My favorite research project at UC Berkeley. I developed a new algorithm that can extract a small signal — involving 16
hits— hidden in a sea of thousands of
hits. The algorithm was published in Physical Review , and solved a long standing problem on how to detect new hypothetical particles called
One of the main goals of fundmental physics is to discovery new particles and forces. To this end, physicists collide protons and study what comes out, in hopes of catching a glimpse of new particles. However, there are many plausible ways new particles and forces and manifest in an experiment and some are particularly difficult to detect.
Quirks are one such example: they are heavy hypothetical particles that interact with each other (but not to ordinary particles) through a new strong and long-range force. When produced, quirks come in a quirk and an anti-quirk pair. The pair of quirks is connected by an invisible quantum mechanical string, which tugs and pulls the quirks at the end, leading to an intricate and quirky dance. Such quirky behavior makes them difficult to detect in a experiment, as traditional detection methods rely on the assumptions that particles move in a helicial track under a magnetic field.
Here's what quirks might look like:
The animation shows the trajectories of quirks, produced when two beams of protons collide (coming from the top and bottom). The concentric cylinders depict an sample set of particle detectors. The length scale of the figure is roughly 1m x 1m, and 1s animation time corresponds to 1ns lab time.
A simulated proton-proton collision event at the ATLAS experiment. The full particle trajectories are not directly measured; rather, particles pass through the cylindrical detectors and individual
hits are recorded. The colored dots represent random hits due to production of un-interesting particles. The black dots represent hits from the quirks. There is no simple way to distinguish which hits come from which particles!
Particle detectors track particles by having layers of materials (such as Silicon) that particles can pass through. Each time a particle hits the detector, a
hit (essentially a point in space) is registered. Typically only charged particles can be tracked, and these particles follow helices under a static magnetic fields. Thus, particle trajectories are obtained by fitting helices to hits. Unfortunately, quirks do not follow helical paths! and they will simply result in un-fitted hits, which will be discarded and ignored. A pair of quicks going through a few layers will typically only leave a handful of hits. So then, how do we find efficient algorithms for reconstructing the motions of quirks when there are thousands of unfitted hits in a typical proton-proton collision event?

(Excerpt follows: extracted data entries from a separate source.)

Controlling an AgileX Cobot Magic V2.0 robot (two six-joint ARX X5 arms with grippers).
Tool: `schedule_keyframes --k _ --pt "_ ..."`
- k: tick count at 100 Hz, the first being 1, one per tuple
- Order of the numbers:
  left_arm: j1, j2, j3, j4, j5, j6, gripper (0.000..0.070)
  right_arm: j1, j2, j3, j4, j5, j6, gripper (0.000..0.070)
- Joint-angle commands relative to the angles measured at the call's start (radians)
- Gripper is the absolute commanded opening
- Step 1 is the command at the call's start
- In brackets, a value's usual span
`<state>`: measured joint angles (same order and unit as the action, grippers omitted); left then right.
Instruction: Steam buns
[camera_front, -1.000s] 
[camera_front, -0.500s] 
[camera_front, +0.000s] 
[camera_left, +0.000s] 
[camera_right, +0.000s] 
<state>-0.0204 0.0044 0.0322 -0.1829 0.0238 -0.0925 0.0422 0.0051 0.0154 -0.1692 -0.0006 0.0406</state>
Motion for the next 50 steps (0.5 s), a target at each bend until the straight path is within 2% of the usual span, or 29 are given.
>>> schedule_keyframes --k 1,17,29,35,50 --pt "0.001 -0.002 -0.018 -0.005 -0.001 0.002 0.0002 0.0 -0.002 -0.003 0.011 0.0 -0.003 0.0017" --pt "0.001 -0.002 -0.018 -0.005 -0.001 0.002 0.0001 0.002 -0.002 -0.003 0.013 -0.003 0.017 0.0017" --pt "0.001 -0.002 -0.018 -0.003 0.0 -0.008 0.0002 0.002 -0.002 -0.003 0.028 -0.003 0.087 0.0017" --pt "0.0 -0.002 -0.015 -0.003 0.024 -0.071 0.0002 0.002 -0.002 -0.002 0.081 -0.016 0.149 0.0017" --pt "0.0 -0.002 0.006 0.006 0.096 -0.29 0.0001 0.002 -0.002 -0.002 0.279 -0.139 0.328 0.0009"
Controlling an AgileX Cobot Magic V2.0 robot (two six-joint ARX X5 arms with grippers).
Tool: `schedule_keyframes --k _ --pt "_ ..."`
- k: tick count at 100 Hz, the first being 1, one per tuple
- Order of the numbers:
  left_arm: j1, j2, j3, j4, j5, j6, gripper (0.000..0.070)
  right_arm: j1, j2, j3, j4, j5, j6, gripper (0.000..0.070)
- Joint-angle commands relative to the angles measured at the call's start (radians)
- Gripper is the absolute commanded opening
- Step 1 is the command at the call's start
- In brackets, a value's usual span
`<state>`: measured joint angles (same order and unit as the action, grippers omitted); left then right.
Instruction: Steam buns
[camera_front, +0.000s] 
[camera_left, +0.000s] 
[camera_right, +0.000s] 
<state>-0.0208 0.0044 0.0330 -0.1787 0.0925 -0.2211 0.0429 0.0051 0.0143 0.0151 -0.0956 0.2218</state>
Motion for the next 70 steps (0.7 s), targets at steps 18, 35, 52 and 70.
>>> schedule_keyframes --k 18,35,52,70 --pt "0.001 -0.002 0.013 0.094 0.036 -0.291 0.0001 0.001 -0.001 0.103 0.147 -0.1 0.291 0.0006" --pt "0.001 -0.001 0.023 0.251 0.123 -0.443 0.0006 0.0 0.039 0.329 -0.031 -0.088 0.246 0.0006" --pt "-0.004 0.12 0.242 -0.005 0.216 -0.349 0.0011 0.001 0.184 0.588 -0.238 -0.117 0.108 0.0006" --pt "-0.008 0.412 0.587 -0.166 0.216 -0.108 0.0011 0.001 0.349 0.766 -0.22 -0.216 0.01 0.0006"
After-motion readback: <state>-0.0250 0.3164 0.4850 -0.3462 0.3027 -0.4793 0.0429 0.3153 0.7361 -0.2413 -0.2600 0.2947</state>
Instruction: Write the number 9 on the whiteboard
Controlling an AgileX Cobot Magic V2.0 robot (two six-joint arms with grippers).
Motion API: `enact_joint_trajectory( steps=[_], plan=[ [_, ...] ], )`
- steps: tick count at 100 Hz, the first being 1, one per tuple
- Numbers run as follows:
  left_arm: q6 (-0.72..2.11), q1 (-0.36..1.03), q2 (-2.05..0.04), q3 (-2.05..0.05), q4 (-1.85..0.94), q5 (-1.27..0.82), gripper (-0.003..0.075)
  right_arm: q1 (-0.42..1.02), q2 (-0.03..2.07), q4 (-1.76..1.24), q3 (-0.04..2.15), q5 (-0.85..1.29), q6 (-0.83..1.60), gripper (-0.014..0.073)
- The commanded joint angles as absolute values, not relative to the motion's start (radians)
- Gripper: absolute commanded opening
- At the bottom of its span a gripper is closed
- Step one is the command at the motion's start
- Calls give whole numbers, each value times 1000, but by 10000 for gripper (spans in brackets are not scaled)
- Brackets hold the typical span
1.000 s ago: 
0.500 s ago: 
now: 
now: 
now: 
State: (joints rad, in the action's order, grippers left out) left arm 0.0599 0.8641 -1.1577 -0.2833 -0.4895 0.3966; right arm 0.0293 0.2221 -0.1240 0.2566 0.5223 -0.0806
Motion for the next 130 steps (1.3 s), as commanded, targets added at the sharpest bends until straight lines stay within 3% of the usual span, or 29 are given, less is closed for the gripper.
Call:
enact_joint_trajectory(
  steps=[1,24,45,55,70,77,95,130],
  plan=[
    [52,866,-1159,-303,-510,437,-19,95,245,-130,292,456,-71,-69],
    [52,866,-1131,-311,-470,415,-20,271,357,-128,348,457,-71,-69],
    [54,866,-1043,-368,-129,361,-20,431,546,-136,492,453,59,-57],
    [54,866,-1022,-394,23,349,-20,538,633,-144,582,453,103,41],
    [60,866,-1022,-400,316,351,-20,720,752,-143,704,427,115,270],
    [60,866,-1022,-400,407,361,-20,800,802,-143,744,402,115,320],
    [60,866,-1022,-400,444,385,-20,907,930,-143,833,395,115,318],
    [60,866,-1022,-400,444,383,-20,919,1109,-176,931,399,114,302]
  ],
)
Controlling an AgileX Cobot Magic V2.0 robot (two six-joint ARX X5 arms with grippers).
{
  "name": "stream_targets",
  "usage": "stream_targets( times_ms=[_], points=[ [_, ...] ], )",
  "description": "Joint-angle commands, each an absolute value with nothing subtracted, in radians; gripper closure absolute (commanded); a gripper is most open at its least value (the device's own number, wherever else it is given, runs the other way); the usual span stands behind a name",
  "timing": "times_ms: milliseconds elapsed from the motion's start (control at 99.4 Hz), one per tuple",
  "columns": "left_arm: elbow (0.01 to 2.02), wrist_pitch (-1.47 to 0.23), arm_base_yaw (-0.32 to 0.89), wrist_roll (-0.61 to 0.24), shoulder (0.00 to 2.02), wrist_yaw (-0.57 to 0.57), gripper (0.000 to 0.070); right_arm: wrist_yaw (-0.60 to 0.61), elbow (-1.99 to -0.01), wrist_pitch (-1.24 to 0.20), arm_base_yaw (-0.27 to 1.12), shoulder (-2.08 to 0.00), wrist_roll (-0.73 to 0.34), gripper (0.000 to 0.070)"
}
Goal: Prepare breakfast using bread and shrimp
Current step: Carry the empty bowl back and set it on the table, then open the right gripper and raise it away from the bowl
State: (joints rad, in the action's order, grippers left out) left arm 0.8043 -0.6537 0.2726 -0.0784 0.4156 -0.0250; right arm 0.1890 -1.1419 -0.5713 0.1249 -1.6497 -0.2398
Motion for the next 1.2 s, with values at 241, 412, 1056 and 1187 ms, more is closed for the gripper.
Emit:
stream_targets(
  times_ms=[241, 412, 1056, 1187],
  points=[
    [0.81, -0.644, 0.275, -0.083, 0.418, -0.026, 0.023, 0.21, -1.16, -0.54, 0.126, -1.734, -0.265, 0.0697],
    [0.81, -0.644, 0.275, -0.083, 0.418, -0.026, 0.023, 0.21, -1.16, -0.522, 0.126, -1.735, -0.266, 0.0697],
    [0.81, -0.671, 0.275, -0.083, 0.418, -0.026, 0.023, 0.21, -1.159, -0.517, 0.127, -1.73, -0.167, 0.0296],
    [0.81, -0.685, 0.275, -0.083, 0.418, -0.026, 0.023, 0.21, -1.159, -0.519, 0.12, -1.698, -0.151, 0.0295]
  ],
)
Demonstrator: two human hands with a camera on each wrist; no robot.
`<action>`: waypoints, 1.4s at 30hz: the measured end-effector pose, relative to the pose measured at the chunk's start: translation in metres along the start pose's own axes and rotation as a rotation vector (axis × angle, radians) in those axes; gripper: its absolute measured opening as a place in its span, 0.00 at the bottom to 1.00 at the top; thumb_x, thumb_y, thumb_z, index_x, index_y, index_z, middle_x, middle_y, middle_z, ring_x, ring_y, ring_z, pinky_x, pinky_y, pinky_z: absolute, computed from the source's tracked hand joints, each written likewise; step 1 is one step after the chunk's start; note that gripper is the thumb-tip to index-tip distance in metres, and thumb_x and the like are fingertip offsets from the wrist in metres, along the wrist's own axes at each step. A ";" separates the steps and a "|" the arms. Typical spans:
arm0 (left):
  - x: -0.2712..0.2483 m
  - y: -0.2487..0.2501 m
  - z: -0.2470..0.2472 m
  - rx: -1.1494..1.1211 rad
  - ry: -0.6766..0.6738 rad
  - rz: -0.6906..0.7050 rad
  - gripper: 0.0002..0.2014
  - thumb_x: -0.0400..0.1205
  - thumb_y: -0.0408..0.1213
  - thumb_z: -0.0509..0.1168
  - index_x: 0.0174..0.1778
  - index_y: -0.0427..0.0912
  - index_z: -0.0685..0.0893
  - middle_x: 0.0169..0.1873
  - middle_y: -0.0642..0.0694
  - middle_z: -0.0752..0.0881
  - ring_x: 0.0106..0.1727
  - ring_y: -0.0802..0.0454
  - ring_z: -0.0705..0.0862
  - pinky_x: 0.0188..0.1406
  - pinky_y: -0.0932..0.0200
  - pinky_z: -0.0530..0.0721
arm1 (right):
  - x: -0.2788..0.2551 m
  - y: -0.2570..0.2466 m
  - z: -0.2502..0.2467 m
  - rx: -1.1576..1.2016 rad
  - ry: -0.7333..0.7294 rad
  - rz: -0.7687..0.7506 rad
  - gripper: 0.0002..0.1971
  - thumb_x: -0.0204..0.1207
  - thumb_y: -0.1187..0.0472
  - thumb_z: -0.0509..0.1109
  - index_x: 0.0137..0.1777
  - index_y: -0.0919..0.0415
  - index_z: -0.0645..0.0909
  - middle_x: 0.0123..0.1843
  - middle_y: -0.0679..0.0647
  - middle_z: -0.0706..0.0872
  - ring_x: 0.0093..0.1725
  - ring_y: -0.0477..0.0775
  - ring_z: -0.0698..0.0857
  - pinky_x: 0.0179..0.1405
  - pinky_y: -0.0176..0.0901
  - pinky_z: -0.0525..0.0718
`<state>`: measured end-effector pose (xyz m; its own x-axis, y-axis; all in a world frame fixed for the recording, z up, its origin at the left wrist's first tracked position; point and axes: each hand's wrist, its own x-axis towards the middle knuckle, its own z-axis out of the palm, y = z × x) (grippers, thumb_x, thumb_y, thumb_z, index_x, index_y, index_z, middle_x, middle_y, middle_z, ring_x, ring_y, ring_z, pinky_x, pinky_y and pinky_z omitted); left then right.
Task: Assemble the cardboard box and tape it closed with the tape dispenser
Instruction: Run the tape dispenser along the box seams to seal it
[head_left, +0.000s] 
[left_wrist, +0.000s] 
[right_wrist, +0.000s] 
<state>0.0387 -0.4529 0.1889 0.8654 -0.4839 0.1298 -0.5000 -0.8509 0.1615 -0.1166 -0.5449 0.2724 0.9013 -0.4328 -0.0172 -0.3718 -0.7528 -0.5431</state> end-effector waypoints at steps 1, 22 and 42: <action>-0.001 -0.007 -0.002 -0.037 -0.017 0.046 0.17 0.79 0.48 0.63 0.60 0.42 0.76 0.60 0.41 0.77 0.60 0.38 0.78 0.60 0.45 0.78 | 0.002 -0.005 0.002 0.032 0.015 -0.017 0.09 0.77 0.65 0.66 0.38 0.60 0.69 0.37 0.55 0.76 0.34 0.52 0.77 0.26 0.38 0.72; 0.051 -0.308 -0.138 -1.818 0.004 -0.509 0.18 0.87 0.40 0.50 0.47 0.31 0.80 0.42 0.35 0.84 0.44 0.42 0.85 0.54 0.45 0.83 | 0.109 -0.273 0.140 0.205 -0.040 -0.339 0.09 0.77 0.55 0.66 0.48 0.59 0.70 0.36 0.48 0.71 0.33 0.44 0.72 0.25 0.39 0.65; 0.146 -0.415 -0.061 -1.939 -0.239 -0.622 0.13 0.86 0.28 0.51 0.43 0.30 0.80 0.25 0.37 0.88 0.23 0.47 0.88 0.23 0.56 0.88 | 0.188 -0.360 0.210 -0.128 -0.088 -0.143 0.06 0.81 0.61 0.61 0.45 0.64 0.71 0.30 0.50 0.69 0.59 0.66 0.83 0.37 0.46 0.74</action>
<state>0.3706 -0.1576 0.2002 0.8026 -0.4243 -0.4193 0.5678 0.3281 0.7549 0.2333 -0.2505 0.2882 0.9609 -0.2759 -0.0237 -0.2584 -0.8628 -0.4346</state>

The crux of solving the problem, it turns out, is to not try to fit the quirks' trajectories, but rather understand and extract the hit-patterns using physics principles. The two key observations are:
Then, mathematically, the problem of finding the trajectories of quirks becomes finding hits that lie on the same plane. In proton collisions, the collision point is fairly well measured, thus the
origin of the plane can be defined. As shown in my paper, the problem of plane-fitting can be translated to finding eigenvalues of a simple 3x3 matrix. Thus, quirks tracking is reduced to solving many matrix eigenvalue problems. Still, some adaptive strategy is needed, as one does not know in advance which hits belong to the quirks, and most of the hits are simply noise. A brute force method would require looping through all possible hit combinations, which will be very computationally intensive. By observing that the quirks-pair tends to be close to each other and follow a straight line on average, I showed that a fast adaptive plane-fitting algorithm can be implemented to run on O(N) time, a substantial reduction in computational complexity. Such a technique is similar to edge detection algorithms in image-processing.
After implementing our simulations (using python and Mathematica), I applied my adaptive plane-fitting algorithm, and showed that the algorithm can indeed find the plane of the quirks' motions
The plot shows the distribution of the residuals (a measure of goodness-of-fit) of my adaptive plane-fitting algorithm. A requirement of having at least 15 hits in 8 layers of detector is imposed. The resolution of a tracking detector is roughly 0.01cm, and the purple and red line show that for two sample signals, my algorithm can find a suitable plane with a small residual. The green and blue lines show the results for running the algorithm for background samples. The residuals here are much larger as backgrounds mostly lead to random hits that do not lie closely on a plane. Requiring a small residual can effectively remove all backgrounds.
The figure illustrates the theory space of a basic quirk model, where (anti)quirks have charge +1 (-1). The x-axis is the mass of the quirk, while the y-axis is the strength of the hidden quirky force (larger value means stronger). dcm shows contours of the average width of the quirks motions. The left of the light red (purple) line indicates regions where quirks may be discovered (excluded) in the near future by the ATLAS experiment. My algorithm works when dcm is between 0.01mm to 1m, which corresponds to the interesting regime where the distance scale is measurable by the detector.